Assignment =>
Count every line in this listing that has "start". Reply with only the total.

[[ Collected data open ]]

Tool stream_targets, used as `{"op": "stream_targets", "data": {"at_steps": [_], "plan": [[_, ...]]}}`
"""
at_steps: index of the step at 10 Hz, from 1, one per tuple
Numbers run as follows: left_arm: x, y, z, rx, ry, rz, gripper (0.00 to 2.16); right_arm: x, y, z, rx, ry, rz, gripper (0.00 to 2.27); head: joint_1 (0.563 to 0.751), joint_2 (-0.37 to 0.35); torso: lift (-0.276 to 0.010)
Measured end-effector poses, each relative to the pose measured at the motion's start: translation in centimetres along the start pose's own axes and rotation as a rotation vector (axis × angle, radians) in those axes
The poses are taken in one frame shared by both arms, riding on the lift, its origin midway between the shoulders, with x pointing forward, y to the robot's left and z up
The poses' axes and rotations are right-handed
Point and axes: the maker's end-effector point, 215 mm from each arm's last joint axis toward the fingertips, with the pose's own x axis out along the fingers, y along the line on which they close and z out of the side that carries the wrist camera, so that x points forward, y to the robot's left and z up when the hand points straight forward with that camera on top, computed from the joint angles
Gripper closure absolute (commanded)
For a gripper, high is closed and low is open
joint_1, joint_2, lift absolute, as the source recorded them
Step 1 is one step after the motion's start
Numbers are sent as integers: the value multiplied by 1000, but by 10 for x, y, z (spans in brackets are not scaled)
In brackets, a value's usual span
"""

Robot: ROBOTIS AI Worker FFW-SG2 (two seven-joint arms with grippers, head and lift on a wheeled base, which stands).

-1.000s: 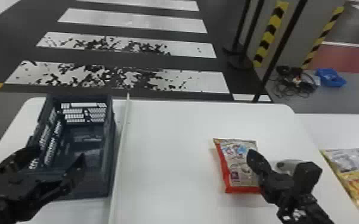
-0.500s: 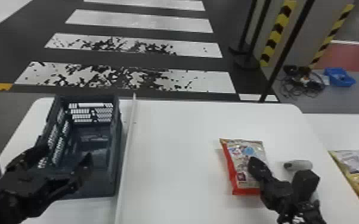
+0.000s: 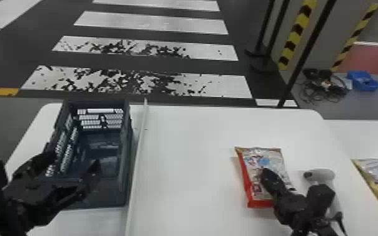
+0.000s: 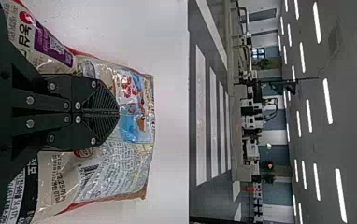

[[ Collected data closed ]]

Written response =>
2